Student loan options for part-time students
While getting a degree in four years or less is usually the best way to enter the workforce and start making money, attending university part-time is often the only realistic option. especially if you have kids at home or work full time. . Fortunately, part-time students can use many of the same student loan options as full-time students, including federal student loans and private student loans.
Read on to find out who qualifies as a part-time student, what student loans are available for part-time students, and how to find the best student loan for your needs.
Who qualifies as a part-time student?
The US Department of Education defines part-time students as those “enrolled only at half of the expected full-time course load”. However, some private student loan lenders may define part-time status differently.

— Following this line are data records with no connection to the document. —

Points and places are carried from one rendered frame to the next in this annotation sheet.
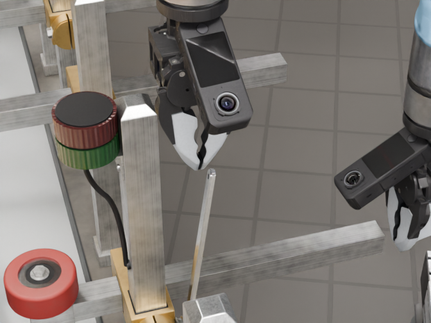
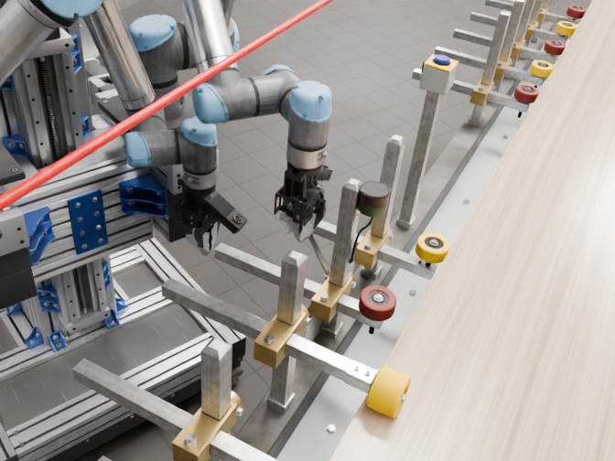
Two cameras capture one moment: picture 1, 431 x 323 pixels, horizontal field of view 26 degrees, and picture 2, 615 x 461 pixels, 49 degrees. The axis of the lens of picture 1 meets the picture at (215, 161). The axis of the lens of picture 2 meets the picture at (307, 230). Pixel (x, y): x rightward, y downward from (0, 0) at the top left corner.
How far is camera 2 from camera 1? 181 cm
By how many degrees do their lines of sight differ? 94
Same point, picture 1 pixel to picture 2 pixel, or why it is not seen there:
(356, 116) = not seen: outside the picture
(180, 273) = (312, 284)
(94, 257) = (290, 408)
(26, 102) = (318, 349)
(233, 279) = not seen: hidden behind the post
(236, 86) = not seen: hidden behind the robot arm
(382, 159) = (224, 207)
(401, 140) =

The specific number of credits required for full-time status per semester is determined by your school. It is common for schools to require a minimum of 12 credit hours per semester for full-time students; taking less than that would make you a part-time student. Since most college courses are worth three to four credits, that typically means taking three or fewer courses per semester to qualify as a part-time student.
Student loan options for part-time students
Student loans work the same for part-time students as they do for full-time students, so they can come with the same benefits. Here are the main student loan options that you can qualify for as a part-time student.
Federal student loans
Federal student loans are available for students who attend university part-time or longer. Federal loans also benefit from low fixed interest rates and flexible repayment terms, including the ability to sue income-based repayment plans.
To be eligible for federal student loans and other federal aid, you will need to complete the Free Federal Student Aid Application (FAFSA). Your federal student loan options could include:
- Direct subsidized loans: These federal loans are available to undergraduates who can demonstrate financial need. A major advantage of direct subsidized loans is that the government covers interest charges that accrue while you are in school.
- Direct unsubsidized loans: These federal loans are available to undergraduate, graduate and professional students who are unable to demonstrate financial need. Unlike direct subsidized loans, these loans earn interest while you are in school.
- Direct PLUS loans: These loans are available for graduate or professional students, and they are not based on financial need. However, a credit check is required for borrowers. These loans also earn interest while you are in school.
Private student loans
In addition to federal student loans, borrowers who attend university part-time can obtain loans from private lenders, although it is best to use up your federal loans first, as these offer more. ‘advantages. With private student loans, part-time students can benefit from incredibly competitive interest rates and terms, and they can often choose from flexible repayment options.
Here are some student lenders who offer part-time student loans:
Some, like Sallie Mae, even offer loans for students who attend less than half-time. To see your eligibility and the rates that will be offered to you, shop around with a few different lenders.
How to find the best student loans
Most students should take advantage of federal student loans first before turning to private student loans. Federal student loans come with a range of repayment benefits, including deferral, forbearance, and income-tested repayment plans. Private student loans often don’t.
Federal student loan borrowers are also the most likely to receive special assistance in times of financial difficulty. For example, the federal government has set the interest rate at 0% and suspended payments on federal loans several times since the start of the COVID-19 pandemic. The current extension of this relief is expected to expire on January 31, 2022.
Either way, you should make an effort to research student loans with:
- A fair and competitive student loan interest rate.
- Flexible repayment terms.
- A monthly payment you can afford.
- Emergency adjournment or abstention options.
The only way to determine which student loan is best for you is to get a few quotes, as each private lender sets rates differently.
Also make sure that you only borrow for school what you absolutely need. Since you’ll have to pay back every cent you borrow, plus interest and fees, you’ll want to borrow with your future in mind.